Tornando al caso delle isole Kerguélen, gli elementi in nostro possesso sono troppo scarsi per arrischiare una spiegazione del fenomeno. Sia di tipo naturalistico sia d’altro genere. Mancano, ad esempio, i calchi o le riproduzioni delle impronte, mentre esistono nel caso del Devonshire di quindici anni dopo. (36)

Il fatto che le spiegazioni razionali avanzate si siano dimostrate poco convincenti non autorizza a saltare con ingenua disinvoltura nel campo dell’irrazionale.

Forse, però, nonostante tutto possiamo ricavare un insegnamento di carattere generale da questa intricata vicenda.
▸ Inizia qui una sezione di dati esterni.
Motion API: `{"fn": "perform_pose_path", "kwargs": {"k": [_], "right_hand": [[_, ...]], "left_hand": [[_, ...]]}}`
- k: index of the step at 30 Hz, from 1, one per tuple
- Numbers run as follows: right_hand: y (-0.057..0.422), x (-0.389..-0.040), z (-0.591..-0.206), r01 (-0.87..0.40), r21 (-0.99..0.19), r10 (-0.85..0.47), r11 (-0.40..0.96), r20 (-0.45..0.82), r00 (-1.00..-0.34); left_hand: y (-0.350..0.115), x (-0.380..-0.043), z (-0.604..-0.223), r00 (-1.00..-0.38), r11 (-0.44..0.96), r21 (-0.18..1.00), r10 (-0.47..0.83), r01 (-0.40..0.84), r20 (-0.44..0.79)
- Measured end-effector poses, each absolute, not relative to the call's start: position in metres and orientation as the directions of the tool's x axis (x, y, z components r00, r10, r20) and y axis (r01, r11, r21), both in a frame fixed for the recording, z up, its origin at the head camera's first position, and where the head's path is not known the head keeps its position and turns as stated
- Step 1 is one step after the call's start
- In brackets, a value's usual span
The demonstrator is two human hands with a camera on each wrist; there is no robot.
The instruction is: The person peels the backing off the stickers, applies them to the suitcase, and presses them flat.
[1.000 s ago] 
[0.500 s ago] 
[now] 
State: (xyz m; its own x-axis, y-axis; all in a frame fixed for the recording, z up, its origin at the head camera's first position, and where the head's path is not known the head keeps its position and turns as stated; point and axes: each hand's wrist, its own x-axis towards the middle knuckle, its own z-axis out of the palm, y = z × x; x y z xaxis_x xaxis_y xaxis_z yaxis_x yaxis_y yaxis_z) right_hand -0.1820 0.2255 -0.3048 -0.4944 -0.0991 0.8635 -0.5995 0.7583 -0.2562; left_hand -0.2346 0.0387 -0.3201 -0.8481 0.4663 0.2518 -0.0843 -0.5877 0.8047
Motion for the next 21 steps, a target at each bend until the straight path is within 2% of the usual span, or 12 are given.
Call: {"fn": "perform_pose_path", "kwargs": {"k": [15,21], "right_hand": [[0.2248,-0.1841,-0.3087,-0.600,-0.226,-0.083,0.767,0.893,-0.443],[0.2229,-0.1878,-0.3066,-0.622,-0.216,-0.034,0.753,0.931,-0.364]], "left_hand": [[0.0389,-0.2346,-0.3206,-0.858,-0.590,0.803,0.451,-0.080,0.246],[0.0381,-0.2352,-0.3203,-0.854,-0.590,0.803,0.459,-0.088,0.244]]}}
Vicenda sollevata quasi per caso da una spedizione scientifica del 1840 in una dimenticata isola sub-antartica.

Ed è il seguente: vi sono cose per le quali la scienza naturale stenta a dare una spiegazione e che stenta perfino a contestualizzare nel paradigma scientifico perlopiù accettato. Non perché la scienza non disponga al momento di strumenti di ricerca sufficientemente sofisticati. Ma perché l’orizzonte concettuale della ragione calcolante è intrinsecamente inadeguato non solo a comprenderli, ma addirittura ad accettarli.